> _AIM OF THE EXERCISE_
Line count for the string "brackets": give the number of lines in the data below that contain it, and nothing more.

━━━ DATA PROVIDED ━━━

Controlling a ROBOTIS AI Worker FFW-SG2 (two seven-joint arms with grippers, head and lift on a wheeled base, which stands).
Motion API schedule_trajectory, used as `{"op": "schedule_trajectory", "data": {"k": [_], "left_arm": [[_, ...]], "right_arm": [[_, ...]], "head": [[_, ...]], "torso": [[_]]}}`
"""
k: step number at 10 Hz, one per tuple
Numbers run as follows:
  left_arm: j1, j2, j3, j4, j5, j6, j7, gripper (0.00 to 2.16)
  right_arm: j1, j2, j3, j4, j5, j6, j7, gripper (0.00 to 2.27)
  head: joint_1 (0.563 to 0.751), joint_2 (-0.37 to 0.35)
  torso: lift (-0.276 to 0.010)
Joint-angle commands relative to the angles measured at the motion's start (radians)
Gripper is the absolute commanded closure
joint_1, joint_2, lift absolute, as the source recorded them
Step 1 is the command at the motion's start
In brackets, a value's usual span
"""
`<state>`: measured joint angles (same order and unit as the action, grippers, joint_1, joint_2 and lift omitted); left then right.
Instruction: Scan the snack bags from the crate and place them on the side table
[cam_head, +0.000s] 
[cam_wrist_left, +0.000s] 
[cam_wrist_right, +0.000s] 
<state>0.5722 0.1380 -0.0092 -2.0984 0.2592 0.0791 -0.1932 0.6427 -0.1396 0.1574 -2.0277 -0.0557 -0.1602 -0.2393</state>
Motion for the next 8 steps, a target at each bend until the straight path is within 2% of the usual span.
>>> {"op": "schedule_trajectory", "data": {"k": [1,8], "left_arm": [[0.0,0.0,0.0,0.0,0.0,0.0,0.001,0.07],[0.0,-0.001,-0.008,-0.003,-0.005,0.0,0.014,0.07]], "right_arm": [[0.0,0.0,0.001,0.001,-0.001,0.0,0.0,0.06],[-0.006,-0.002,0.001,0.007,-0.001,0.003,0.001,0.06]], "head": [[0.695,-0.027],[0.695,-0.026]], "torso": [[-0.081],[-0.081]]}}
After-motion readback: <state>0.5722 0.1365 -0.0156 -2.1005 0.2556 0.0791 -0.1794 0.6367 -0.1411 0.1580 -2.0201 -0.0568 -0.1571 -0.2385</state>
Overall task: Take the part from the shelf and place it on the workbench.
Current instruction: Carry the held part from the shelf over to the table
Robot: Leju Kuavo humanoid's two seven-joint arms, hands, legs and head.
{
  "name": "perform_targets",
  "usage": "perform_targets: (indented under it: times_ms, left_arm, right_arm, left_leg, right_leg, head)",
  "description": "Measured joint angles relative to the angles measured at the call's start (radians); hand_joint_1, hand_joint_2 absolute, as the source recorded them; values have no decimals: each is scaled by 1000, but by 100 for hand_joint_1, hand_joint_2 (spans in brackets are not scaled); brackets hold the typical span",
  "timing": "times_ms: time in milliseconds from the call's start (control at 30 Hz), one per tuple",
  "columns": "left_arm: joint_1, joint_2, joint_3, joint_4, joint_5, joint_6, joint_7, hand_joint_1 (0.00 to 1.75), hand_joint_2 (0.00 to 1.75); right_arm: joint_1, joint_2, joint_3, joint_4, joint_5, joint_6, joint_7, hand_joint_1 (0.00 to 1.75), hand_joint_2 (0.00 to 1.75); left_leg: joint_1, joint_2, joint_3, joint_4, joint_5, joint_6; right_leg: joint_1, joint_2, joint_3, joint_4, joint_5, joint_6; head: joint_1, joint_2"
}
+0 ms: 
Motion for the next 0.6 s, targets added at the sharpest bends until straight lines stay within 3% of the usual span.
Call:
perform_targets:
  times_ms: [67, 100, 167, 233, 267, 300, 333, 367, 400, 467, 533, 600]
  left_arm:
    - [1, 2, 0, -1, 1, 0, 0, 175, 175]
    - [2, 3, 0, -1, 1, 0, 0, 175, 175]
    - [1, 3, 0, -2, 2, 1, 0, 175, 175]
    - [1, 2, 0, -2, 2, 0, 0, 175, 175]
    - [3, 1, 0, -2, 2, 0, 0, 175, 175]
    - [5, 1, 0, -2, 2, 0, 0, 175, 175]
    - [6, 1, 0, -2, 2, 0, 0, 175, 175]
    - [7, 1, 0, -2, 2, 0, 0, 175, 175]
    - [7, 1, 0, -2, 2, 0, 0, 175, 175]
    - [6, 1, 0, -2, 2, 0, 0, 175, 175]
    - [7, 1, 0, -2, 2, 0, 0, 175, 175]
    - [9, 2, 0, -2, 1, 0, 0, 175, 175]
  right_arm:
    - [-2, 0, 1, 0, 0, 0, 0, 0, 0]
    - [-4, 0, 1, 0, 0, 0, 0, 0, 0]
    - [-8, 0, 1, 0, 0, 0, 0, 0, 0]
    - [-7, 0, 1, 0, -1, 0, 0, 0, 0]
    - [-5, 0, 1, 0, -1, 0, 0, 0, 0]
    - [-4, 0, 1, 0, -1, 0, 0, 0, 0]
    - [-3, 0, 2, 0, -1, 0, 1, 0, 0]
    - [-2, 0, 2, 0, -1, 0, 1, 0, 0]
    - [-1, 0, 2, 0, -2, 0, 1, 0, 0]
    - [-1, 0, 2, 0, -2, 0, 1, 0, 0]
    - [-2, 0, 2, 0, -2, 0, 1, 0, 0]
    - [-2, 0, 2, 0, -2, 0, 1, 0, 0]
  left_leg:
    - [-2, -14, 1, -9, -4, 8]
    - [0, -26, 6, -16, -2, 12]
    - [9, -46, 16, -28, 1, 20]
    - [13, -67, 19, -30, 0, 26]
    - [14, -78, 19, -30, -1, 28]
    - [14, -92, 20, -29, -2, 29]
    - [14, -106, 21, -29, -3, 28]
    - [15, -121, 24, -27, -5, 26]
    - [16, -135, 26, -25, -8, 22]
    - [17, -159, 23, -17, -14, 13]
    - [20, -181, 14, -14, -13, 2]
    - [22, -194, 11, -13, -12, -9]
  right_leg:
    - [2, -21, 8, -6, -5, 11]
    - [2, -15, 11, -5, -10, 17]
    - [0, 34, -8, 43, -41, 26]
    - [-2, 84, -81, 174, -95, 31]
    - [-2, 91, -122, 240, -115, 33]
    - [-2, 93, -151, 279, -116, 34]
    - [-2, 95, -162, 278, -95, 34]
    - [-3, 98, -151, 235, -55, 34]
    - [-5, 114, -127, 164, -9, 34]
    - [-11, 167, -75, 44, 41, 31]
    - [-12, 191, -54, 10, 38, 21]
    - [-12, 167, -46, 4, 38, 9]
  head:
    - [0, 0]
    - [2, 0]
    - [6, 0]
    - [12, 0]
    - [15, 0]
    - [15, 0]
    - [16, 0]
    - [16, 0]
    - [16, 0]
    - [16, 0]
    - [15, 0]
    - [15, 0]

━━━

> _TASK RESPONSE_
2